**Listed entries**.
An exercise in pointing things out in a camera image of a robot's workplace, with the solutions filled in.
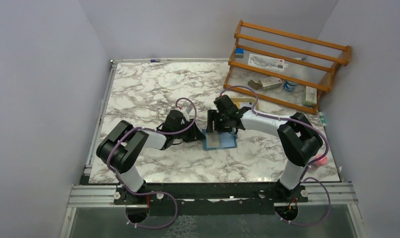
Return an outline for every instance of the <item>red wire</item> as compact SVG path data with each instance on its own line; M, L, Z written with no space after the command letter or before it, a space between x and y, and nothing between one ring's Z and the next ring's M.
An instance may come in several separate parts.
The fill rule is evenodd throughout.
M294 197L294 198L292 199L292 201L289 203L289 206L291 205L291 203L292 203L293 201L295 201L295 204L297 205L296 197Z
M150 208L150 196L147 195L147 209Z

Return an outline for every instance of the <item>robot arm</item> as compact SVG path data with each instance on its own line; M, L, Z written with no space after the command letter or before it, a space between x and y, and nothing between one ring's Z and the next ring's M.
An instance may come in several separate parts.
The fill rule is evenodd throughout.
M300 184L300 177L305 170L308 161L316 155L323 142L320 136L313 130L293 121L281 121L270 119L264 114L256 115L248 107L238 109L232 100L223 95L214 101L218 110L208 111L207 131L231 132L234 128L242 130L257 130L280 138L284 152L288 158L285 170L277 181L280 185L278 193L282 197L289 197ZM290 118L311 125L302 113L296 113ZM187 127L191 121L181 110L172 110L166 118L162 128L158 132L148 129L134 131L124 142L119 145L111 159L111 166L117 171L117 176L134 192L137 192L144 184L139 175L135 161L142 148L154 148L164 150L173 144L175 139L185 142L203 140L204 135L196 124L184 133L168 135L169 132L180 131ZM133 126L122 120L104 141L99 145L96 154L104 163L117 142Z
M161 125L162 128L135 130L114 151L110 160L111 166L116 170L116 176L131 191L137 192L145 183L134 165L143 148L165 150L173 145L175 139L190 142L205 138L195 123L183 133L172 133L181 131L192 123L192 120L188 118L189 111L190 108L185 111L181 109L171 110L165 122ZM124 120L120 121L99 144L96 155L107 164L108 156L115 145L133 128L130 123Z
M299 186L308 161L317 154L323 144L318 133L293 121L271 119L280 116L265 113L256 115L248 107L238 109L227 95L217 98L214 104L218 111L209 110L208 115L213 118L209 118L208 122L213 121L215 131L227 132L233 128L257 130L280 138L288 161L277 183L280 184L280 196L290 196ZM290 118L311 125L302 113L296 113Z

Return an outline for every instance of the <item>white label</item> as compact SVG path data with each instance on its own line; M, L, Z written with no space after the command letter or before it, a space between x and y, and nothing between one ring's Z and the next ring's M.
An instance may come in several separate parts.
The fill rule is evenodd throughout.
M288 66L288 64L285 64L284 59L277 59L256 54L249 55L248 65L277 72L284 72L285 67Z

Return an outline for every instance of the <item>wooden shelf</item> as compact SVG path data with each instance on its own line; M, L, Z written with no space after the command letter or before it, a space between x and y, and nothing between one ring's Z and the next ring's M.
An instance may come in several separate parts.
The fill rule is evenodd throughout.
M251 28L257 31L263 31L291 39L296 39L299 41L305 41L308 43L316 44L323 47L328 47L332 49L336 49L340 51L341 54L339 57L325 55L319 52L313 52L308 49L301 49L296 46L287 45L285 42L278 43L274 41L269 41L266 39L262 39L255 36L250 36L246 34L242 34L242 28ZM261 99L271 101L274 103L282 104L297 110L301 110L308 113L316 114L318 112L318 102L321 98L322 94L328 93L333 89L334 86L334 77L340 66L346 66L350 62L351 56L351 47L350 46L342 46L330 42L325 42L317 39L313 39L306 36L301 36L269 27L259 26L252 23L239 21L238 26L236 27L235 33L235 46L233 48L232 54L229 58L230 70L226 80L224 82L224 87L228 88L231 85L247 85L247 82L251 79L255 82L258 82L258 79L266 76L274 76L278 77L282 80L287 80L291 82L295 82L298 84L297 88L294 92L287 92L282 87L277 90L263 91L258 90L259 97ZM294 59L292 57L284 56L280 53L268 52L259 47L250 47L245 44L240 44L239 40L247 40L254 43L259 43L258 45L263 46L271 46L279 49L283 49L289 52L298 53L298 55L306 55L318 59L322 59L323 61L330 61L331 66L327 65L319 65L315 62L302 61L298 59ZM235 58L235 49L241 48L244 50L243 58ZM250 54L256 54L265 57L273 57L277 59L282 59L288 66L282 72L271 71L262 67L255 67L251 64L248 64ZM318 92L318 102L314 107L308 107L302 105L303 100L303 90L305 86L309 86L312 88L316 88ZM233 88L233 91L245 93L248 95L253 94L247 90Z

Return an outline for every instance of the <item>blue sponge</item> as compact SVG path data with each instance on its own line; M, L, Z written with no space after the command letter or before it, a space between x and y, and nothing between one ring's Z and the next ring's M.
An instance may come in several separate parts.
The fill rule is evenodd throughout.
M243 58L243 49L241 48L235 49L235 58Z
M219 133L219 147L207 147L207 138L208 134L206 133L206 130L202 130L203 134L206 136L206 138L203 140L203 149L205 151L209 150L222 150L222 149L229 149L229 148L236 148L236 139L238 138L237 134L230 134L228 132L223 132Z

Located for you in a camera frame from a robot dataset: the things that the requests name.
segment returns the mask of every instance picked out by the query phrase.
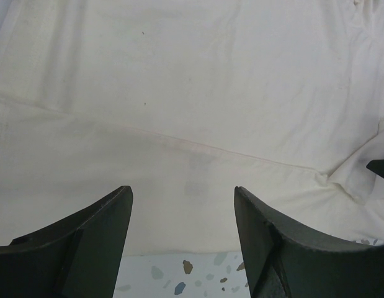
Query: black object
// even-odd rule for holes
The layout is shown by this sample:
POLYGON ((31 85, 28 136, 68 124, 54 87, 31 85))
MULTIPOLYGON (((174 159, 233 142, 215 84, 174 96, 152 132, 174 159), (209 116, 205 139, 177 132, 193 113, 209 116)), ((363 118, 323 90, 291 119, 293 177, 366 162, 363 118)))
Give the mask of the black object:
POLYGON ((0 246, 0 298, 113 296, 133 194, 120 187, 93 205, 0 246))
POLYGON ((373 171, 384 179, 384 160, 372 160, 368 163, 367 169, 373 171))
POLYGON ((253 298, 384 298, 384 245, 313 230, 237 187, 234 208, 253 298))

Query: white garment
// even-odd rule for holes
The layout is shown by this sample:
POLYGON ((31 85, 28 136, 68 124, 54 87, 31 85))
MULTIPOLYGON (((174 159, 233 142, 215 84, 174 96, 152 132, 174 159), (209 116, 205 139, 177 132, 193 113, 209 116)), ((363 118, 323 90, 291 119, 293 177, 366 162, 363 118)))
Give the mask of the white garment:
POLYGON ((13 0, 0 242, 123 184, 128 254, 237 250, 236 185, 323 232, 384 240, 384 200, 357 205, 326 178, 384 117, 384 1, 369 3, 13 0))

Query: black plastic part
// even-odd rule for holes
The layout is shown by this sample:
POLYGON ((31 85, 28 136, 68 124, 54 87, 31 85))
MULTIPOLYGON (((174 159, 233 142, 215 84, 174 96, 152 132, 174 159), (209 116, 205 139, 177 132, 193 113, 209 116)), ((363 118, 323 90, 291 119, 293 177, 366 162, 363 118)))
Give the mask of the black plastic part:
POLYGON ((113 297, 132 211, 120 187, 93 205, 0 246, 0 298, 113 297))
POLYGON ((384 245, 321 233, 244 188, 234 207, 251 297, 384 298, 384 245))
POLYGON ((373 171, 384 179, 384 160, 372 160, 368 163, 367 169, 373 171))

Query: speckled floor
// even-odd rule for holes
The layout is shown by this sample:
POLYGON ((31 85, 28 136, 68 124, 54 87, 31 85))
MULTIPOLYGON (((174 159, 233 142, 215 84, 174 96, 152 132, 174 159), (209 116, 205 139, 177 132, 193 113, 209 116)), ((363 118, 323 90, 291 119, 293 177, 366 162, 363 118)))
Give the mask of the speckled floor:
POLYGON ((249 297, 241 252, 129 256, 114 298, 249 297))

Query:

* * *

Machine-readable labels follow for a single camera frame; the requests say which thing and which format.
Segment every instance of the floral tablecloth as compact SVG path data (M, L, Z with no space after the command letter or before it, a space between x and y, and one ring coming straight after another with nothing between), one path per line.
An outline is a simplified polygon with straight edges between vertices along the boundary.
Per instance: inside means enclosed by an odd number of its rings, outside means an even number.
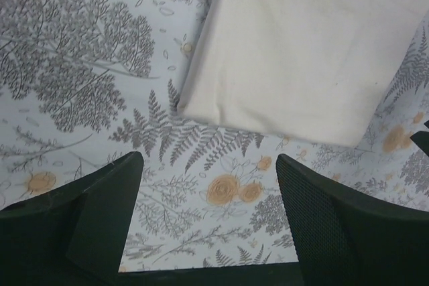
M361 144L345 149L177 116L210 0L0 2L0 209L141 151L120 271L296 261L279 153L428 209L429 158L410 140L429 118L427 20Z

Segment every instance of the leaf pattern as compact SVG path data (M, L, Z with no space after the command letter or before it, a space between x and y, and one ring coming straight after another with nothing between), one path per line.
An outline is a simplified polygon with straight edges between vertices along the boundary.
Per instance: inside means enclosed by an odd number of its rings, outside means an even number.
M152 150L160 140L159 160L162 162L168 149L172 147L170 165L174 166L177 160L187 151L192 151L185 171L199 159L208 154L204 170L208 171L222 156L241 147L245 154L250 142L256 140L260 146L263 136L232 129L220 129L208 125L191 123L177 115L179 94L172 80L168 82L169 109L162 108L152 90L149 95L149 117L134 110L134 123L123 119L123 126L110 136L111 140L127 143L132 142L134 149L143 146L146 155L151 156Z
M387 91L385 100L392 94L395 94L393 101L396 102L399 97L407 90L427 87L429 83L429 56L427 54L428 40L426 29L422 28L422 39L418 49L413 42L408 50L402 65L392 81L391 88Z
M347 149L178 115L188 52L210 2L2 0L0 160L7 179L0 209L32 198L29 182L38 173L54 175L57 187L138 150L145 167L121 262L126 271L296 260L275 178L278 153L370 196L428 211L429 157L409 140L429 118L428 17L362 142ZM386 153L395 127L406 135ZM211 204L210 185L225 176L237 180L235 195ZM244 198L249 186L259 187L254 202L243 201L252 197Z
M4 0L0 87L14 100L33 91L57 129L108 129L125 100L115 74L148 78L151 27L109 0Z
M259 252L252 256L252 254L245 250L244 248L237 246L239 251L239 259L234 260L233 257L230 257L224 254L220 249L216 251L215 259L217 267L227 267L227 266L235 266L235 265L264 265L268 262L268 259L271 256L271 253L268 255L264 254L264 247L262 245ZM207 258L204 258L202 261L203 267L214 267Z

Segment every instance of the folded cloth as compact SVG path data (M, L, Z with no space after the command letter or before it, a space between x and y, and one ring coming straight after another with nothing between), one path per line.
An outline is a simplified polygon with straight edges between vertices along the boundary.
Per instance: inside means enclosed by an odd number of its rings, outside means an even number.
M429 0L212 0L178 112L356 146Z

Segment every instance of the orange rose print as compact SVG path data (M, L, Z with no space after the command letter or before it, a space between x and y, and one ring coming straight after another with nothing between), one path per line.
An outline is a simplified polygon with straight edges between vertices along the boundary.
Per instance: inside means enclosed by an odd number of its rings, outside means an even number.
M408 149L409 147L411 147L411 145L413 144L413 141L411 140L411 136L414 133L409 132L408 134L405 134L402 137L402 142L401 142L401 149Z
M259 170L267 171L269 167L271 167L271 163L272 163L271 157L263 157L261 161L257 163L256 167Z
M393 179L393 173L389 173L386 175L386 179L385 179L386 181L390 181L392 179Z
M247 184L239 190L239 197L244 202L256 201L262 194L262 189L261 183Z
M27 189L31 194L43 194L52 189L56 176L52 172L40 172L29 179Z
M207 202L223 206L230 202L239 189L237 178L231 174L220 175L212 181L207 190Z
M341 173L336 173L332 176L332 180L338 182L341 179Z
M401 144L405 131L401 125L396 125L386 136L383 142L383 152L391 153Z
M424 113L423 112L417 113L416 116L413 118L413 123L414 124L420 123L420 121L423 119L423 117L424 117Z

...

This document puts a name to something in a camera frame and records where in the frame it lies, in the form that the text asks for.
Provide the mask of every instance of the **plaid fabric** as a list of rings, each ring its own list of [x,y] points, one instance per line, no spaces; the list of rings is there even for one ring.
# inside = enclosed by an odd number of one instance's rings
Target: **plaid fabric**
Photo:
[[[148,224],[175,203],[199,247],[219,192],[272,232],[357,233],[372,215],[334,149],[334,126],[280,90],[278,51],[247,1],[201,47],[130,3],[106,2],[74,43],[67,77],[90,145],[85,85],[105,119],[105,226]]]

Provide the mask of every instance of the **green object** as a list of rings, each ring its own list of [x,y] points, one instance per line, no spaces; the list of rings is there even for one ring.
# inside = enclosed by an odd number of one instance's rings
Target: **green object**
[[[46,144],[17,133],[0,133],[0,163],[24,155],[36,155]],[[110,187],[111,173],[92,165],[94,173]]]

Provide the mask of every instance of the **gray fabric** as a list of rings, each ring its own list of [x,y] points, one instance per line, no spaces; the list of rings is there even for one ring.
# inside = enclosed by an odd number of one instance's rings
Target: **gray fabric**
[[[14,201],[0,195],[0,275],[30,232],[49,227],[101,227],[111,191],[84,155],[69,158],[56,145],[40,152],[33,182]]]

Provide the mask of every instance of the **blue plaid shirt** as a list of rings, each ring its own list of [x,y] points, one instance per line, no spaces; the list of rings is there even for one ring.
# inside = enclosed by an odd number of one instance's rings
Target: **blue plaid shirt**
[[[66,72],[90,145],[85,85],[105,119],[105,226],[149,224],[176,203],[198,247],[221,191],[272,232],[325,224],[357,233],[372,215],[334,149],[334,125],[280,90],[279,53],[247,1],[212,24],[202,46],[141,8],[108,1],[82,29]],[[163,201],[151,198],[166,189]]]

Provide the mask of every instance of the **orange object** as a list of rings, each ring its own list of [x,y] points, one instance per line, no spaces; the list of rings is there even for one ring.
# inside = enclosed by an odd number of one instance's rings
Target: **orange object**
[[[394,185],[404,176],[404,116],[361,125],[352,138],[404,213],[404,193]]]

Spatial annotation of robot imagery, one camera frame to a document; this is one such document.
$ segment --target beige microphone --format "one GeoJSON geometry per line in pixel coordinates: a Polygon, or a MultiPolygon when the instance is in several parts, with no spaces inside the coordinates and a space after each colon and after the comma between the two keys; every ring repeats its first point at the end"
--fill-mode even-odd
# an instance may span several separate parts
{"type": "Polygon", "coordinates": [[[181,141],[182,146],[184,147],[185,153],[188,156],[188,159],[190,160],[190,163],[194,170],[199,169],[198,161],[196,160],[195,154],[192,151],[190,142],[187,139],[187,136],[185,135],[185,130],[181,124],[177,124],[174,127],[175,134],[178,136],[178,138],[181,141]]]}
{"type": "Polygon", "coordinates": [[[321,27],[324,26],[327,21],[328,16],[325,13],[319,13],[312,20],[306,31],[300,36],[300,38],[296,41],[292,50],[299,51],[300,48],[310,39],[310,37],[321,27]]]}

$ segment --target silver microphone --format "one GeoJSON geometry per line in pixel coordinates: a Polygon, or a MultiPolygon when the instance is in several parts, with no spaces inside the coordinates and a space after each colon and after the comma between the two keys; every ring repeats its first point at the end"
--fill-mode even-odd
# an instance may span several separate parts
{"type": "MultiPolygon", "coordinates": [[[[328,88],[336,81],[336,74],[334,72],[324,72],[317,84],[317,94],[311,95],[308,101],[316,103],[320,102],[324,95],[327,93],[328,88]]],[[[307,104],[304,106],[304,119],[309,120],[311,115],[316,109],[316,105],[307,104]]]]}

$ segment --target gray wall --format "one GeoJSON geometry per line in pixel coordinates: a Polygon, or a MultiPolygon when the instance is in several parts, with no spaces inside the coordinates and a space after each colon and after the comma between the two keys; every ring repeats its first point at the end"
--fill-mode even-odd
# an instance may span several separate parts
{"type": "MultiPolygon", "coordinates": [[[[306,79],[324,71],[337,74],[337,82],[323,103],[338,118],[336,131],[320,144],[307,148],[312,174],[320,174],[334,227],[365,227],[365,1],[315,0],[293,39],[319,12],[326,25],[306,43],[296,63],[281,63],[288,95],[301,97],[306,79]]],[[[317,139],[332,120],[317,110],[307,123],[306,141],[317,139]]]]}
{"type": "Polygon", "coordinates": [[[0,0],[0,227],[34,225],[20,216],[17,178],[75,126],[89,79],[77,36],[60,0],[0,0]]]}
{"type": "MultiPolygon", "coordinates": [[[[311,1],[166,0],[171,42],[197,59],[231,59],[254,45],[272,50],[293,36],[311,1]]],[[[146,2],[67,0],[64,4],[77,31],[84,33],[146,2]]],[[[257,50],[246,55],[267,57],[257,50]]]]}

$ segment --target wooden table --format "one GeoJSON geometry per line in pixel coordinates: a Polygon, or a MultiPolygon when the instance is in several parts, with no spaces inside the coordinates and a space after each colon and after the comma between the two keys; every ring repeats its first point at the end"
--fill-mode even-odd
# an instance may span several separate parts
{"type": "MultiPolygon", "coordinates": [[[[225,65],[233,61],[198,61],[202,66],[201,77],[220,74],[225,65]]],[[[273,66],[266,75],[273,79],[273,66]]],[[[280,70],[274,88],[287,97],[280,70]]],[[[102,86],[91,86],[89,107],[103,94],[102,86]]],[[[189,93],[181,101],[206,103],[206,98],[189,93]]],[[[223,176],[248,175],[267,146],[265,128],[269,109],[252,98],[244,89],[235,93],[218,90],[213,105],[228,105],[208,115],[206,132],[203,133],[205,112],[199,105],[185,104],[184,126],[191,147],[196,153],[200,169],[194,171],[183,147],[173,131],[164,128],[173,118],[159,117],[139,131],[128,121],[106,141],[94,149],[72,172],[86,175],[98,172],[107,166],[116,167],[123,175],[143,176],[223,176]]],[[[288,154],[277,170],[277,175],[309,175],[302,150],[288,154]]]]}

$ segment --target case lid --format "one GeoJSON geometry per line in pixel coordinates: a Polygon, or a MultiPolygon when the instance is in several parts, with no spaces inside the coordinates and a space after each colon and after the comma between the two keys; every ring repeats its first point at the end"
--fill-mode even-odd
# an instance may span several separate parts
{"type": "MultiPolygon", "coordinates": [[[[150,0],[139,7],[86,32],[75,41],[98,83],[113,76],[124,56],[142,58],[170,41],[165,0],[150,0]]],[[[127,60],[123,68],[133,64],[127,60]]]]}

**Exercise brief**. Each line in the data above either holds "frame" or does not. State how many do, as a bare number.

**Task solution**. 4